- Full name: Natalia Mikalayeuna Boudilo
- Born: 8 August 1979 (age 47) Minsk
- Height: 162 cm (5 ft 4 in)

Gymnastics career
- Discipline: Rhythmic gymnastics
- Country represented: Belarus (1995-?)
- Club: Goscomsport
- Retired: yes
- Medal record
Representing Belarus
Rhythmic Gymnastics
World Championships
| Gold medal – first place | 1996 Budapest | 5 Hoops |
| Bronze medal – third place | 1995 Vienna | All-Around |
| Bronze medal – third place | 1995 Vienna | 5 Hoops |
| Bronze medal – third place | 1996 Budapest | All-Around |
| Bronze medal – third place | 1996 Budapest | 3 Balls + 2 Ribbons |
European Championships
| Gold medal – first place | 1997 Patras | 3 Balls & 2 Ribbons |

= Natalia Boudilo =

Belarusian rhythmic gymnast

Natalia Mikalayeuna Boudilo (Belarusian: Наталля Мікалаеўна Буділо; born 8 August 1979) is a Belarusian retired rhythmic gymnast. She represented Belarus as part of the national senior group.

== Career ==
In 1995 Boudilo competed at the European Championships in Prague, helping the Belarusian group achieve 4th place overall. In September the group won bronze in the All-Around and with 5 hoops at the World Championships in Vienna, thus earning a spot for the following year's Olympics.

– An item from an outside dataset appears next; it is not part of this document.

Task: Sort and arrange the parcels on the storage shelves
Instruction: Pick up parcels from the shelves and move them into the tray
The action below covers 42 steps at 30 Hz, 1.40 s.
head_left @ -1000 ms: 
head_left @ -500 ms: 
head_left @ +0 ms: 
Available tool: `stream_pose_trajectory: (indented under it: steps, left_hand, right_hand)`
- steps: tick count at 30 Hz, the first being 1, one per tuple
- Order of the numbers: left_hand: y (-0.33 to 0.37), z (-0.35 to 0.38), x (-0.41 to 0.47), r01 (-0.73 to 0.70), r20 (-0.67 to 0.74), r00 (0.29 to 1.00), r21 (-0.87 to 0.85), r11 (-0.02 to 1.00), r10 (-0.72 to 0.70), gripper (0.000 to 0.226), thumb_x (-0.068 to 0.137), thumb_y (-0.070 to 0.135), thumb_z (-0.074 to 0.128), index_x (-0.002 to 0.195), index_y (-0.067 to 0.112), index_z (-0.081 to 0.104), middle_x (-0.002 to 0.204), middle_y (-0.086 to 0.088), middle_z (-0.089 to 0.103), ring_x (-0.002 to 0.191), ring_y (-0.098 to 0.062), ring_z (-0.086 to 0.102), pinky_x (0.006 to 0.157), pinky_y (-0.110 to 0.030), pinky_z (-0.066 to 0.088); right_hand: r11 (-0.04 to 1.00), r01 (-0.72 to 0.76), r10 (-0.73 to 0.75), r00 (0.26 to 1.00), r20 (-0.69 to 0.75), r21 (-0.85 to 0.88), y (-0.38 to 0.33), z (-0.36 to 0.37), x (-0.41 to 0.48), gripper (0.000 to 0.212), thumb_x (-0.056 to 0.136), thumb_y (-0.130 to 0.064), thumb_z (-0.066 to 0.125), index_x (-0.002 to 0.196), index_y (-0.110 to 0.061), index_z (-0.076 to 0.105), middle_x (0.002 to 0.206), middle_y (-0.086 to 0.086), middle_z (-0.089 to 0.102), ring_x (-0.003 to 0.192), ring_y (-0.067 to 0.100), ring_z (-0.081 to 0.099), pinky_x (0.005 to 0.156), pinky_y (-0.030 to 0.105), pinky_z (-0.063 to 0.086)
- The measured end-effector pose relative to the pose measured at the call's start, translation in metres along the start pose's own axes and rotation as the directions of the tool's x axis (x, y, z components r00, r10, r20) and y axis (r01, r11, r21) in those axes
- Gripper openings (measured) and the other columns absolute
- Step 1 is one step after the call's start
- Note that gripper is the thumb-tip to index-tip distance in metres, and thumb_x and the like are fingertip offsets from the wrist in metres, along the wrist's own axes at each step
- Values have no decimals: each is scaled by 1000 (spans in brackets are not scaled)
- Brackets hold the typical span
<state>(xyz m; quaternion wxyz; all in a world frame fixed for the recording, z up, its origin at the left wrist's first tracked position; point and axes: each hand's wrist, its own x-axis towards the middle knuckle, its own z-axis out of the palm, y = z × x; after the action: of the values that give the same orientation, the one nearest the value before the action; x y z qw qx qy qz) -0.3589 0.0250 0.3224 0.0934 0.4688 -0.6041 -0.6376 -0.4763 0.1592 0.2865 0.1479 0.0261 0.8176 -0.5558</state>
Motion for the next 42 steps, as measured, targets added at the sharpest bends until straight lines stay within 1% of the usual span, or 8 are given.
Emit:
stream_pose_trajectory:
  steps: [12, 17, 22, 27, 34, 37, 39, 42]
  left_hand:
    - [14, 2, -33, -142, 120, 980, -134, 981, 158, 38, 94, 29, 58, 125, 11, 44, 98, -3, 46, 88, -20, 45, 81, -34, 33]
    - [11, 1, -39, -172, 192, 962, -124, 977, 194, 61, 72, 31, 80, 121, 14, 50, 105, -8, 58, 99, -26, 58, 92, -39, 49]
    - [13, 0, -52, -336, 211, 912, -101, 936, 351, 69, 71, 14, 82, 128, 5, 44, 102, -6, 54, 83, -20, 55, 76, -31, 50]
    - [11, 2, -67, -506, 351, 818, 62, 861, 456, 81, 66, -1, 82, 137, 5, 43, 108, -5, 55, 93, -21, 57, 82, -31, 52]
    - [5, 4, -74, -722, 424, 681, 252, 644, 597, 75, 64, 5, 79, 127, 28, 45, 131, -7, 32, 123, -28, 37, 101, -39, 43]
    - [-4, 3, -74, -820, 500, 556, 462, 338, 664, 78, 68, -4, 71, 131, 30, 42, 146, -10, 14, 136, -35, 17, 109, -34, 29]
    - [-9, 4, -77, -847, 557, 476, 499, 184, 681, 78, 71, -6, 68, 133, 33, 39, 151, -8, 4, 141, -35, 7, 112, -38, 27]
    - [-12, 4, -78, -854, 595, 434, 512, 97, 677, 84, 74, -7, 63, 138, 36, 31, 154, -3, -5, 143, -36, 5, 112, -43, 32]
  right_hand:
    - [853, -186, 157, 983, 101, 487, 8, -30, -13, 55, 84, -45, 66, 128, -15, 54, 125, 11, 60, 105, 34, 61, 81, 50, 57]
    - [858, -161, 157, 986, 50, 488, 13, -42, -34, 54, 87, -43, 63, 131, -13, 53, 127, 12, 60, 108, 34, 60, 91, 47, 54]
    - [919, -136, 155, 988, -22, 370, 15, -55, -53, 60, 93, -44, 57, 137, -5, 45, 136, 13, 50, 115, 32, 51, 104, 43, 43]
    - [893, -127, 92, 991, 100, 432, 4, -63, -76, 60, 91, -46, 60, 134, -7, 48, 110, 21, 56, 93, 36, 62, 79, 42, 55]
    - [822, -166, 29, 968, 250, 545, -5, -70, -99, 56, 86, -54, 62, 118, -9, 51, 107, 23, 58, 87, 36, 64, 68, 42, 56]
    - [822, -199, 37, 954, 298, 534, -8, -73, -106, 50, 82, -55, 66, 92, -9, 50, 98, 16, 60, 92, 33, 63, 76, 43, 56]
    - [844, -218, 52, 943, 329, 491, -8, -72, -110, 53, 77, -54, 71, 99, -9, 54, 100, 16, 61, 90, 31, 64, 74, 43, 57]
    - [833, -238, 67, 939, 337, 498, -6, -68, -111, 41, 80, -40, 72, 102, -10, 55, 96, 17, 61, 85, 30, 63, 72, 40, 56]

In June 1996 she took part in the World Championships in Budapest, winning bronze in the All-Around and with 3 balls & 2 ribbons as well as gold with 5 hoops. In August of that year she was selected for the Olympic Games in Atlanta along Oxana Jdanovitch, Svetlana Louzanova, Olga Demskaia, Halina Malashenka and Alesia Pokhodina. There she was 4th in qualification, advancing to the final round, and finishing 6th in the final.

At the 1997 European Championships in Patras she won gold with 3 balls & 2 ribbons. With these results she was awarded the title of master of sports of Belarus of international class.

After her retirement she started working as a coach, as of 2019 she coaches at the "Princess of Sports" club.